__HOW TO COMPLETE THIS TASK__: Beginning with the line that contains "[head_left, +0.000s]" and ending with the line that contains "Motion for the", reproduce the lines of the entries below exactly, omitting pictures.
++++++++++++++++++++
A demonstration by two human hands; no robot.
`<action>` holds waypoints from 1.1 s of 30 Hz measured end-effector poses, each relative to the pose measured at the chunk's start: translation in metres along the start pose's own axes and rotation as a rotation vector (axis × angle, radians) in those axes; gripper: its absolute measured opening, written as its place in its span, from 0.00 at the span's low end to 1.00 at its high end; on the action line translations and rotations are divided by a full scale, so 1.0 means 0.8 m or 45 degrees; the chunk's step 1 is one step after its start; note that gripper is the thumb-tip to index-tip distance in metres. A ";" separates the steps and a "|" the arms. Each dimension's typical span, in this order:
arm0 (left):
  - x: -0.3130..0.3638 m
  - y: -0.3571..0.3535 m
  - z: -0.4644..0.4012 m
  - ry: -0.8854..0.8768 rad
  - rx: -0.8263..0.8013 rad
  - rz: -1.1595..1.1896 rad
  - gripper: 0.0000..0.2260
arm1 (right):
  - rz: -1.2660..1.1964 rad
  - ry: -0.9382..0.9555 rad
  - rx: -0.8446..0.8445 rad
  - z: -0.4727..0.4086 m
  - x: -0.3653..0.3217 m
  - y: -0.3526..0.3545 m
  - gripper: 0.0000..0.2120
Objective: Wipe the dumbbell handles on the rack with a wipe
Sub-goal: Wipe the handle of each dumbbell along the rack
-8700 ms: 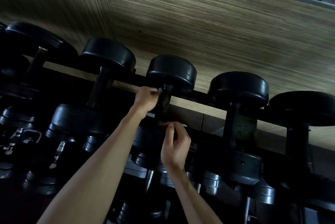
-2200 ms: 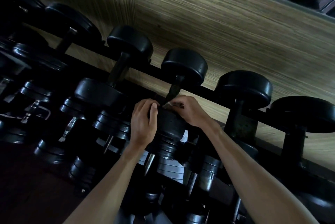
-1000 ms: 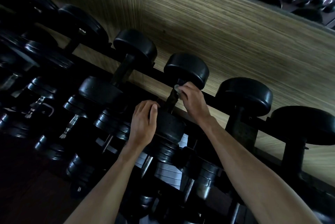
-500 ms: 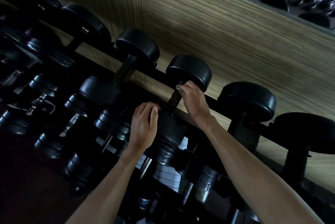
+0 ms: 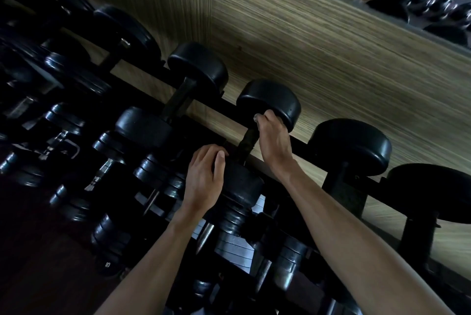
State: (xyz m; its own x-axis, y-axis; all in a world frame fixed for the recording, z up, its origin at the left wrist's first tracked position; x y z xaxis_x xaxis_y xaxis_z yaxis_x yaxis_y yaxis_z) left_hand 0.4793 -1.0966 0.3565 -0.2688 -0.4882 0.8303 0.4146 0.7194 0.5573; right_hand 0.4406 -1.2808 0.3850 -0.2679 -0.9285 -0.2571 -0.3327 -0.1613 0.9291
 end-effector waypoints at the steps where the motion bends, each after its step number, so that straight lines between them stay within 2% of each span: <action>1: 0.001 0.001 0.000 -0.004 0.002 -0.004 0.18 | -0.036 -0.005 -0.018 -0.002 -0.001 -0.003 0.06; 4: 0.003 0.002 0.002 -0.008 -0.006 -0.006 0.18 | -0.204 -0.078 -0.099 -0.004 0.010 0.003 0.09; 8: 0.005 0.007 -0.007 0.073 -0.135 0.031 0.13 | -0.656 -0.226 0.179 0.026 -0.001 0.039 0.10; 11: 0.018 0.020 -0.019 0.222 -0.299 0.170 0.12 | -0.790 -0.242 0.204 0.049 -0.025 0.045 0.10; 13: 0.032 0.030 -0.027 0.230 -0.398 0.266 0.13 | -0.923 -0.289 0.198 0.056 -0.043 0.046 0.09; 17: 0.047 0.054 -0.030 0.258 -0.612 0.576 0.06 | -1.157 -0.416 0.262 0.070 -0.084 0.051 0.09; 22: 0.024 0.107 -0.030 0.320 -0.666 0.708 0.07 | -1.299 -0.532 0.334 0.079 -0.154 0.047 0.09; 27: -0.022 0.178 -0.044 0.431 -0.896 0.900 0.05 | -1.224 -0.627 0.468 0.066 -0.240 0.023 0.07; 33: -0.064 0.272 -0.081 0.426 -1.007 0.830 0.04 | -1.348 -0.696 0.602 0.034 -0.341 -0.011 0.09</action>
State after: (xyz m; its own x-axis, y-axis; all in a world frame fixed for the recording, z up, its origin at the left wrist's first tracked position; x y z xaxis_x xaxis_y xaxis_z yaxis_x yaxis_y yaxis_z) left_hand 0.6398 -0.9470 0.4349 0.4088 -0.3233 0.8535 0.8685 0.4251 -0.2549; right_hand 0.4920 -1.0170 0.4401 0.0256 -0.1453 -0.9891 -0.8674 -0.4951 0.0503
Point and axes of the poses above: each hand's wrist, its own z-axis away from the middle knuckle, its own y-axis out of the back of the hand, x = y × z, the point moved 3 cm from there along -z, towards the middle knuckle, and after that the axes turned 11 degrees about y, right-handed, at the moved point
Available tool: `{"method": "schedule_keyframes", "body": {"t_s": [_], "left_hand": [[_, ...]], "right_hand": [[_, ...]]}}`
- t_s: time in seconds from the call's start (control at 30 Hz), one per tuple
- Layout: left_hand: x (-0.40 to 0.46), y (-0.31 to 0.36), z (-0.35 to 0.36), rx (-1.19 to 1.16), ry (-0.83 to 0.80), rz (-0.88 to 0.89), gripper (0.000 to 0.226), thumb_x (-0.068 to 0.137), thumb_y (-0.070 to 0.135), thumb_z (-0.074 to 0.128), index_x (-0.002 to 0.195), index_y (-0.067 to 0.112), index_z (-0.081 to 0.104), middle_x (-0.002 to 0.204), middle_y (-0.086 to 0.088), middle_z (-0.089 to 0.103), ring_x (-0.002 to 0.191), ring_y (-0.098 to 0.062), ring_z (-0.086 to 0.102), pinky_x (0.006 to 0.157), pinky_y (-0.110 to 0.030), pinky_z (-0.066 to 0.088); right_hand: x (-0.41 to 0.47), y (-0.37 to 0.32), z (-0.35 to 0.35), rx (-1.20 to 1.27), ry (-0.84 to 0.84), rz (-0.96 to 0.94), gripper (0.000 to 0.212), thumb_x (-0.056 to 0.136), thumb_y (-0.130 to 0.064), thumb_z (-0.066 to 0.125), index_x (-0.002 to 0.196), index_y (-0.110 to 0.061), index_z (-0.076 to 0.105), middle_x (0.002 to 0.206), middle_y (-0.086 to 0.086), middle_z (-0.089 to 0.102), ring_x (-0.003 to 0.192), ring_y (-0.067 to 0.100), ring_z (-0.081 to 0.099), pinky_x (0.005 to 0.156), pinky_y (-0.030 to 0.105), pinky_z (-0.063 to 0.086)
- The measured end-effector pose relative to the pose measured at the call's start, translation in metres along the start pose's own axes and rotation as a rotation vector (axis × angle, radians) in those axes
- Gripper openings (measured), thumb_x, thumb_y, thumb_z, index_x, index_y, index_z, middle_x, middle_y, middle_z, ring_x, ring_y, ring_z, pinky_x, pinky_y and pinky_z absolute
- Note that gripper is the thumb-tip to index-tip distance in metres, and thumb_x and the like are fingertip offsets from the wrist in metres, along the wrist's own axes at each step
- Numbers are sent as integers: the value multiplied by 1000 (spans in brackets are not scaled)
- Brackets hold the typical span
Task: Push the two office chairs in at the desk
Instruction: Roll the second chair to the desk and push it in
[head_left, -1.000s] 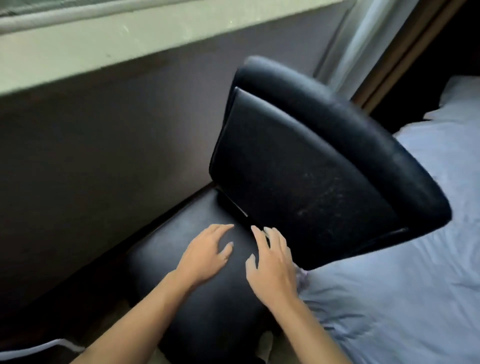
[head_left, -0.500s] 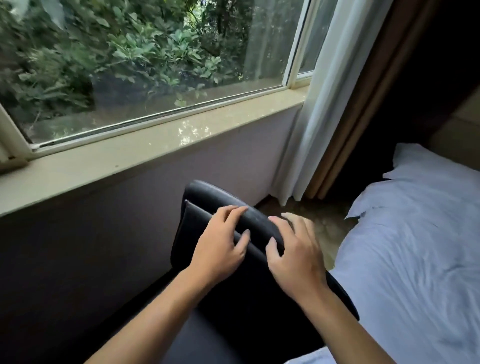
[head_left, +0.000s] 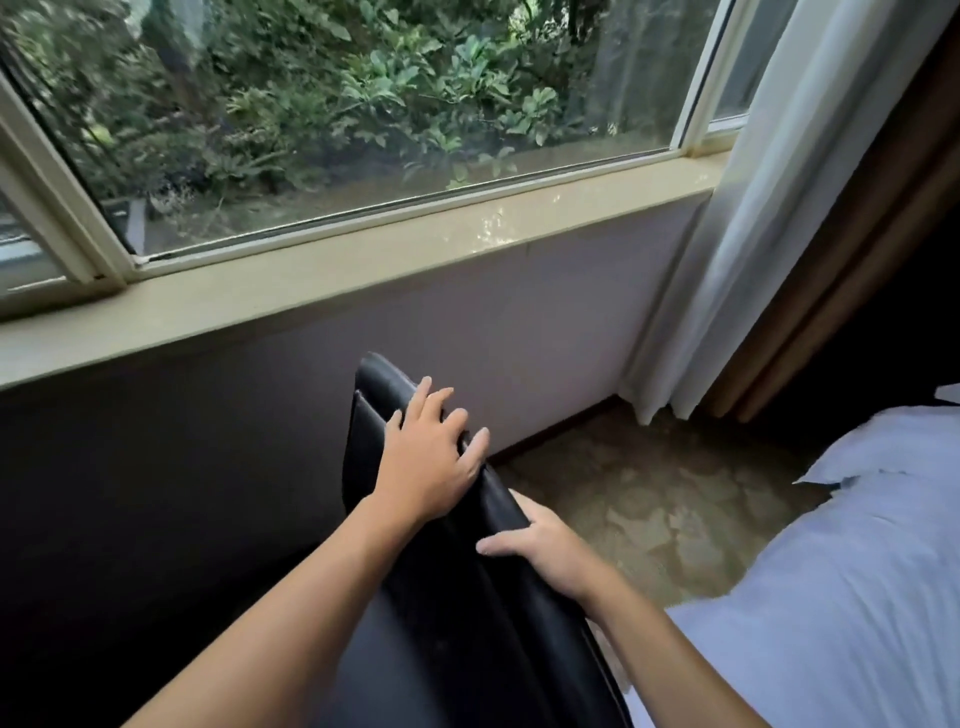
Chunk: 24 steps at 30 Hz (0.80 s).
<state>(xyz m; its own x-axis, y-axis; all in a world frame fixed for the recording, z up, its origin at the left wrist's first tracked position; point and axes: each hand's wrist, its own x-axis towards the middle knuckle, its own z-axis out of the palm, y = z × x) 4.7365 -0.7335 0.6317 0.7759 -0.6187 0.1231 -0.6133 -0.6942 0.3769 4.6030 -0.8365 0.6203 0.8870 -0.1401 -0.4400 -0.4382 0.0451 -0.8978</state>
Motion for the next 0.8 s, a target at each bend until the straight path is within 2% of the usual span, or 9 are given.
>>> {"method": "schedule_keyframes", "body": {"t_s": [0.17, 0.23, 0.37, 0.47, 0.57, 0.63, 0.7, 0.77, 0.8], "left_hand": [[-28, 0, -15, 54, 19, 5, 36, 97, 43, 41, 107, 16, 62, 155, -1, 34, 149, -18, 10, 93, -39, 43], [-41, 2, -16, 94, -7, 1, 35, 97, 42, 40, 112, 19, 61, 156, -1, 31, 149, -18, 10, 92, -38, 44], [-73, 9, -15, 109, 27, 8, 33, 96, 39, 40, 112, 20, 62, 156, 2, 31, 147, -16, 14, 88, -36, 48], [-112, 18, -15, 64, 3, -55, 31, 95, 39, 40, 115, 26, 60, 159, 8, 24, 146, -18, 17, 90, -38, 49], [-152, 26, -8, -2, 58, -104, 29, 92, 39, 43, 114, 30, 59, 160, 12, 19, 145, -18, 24, 94, -38, 47], [-184, 34, -7, -140, 37, -190, 40, 89, 44, 45, 129, 42, 49, 161, 11, 18, 145, -15, 24, 102, -40, 42], [-223, 40, -9, -332, -31, -360, 65, 83, 55, 46, 142, 58, 20, 158, 12, 28, 142, -15, 32, 106, -37, 38], [-261, 45, -13, -388, -55, -496, 79, 73, 64, 44, 139, 67, 1, 141, 15, 52, 121, -19, 54, 94, -32, 45], [-276, 47, -16, -354, -68, -536, 82, 69, 66, 44, 139, 67, 1, 130, 14, 61, 110, -20, 59, 88, -31, 48]], "right_hand": [[-13, 8, 20, -42, 28, -8, 43, 62, -30, 68, 104, -38, 64, 99, -1, 74, 94, 20, 69, 88, 38, 53], [-26, 14, 30, -58, 43, 4, 40, 63, -31, 67, 103, -38, 62, 100, 1, 73, 95, 22, 69, 90, 40, 53], [-55, 29, 45, -60, 3, -13, 40, 71, -32, 63, 110, -35, 58, 102, -2, 73, 96, 15, 68, 87, 34, 54], [-81, 40, 51, -81, -118, 49, 34, 76, -45, 54, 109, -37, 58, 94, -18, 72, 90, -1, 66, 79, 25, 49], [-96, 29, 28, -165, -70, 28, 28, 86, -50, 47, 102, -37, 65, 104, -8, 70, 96, 11, 64, 83, 33, 47], [-88, 14, 12, -177, 65, -33, 27, 94, -39, 47, 115, -29, 61, 112, 4, 64, 99, 21, 60, 84, 36, 46], [-79, -2, 7, -390, 122, -128, 38, 93, -37, 50, 130, -28, 52, 121, 4, 60, 107, 21, 58, 91, 37, 44], [-75, -13, 17, -640, 90, -261, 50, 90, -41, 54, 138, -33, 44, 130, 3, 53, 119, 21, 52, 96, 36, 40], [-73, -16, 25, -737, 59, -324, 53, 88, -43, 54, 139, -35, 41, 133, 3, 50, 123, 21, 49, 98, 35, 38]]}}
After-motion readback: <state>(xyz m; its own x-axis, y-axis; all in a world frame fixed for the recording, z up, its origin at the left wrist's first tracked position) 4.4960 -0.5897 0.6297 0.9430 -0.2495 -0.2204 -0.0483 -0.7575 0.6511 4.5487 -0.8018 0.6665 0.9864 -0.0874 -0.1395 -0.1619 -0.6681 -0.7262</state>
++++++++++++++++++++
__SOLUTION FOR THIS PROBLEM__:
[head_left, +0.000s] 
Chunk: 24 steps at 30 Hz (0.80 s).
<state>(xyz m; its own x-axis, y-axis; all in a world frame fixed for the recording, z up, its origin at the left wrist's first tracked position; point and axes: each hand's wrist, its own x-axis towards the middle knuckle, its own z-axis out of the palm, y = z × x) 4.7365 -0.7335 0.6317 0.7759 -0.6187 0.1231 -0.6133 -0.6942 0.3769 4.6030 -0.8365 0.6203 0.8870 -0.1401 -0.4400 -0.4382 0.0451 -0.8978</state>
Motion for the next 0.8 s, a target at each bend until the straight path is within 2% of the usual span, or 9 are given.

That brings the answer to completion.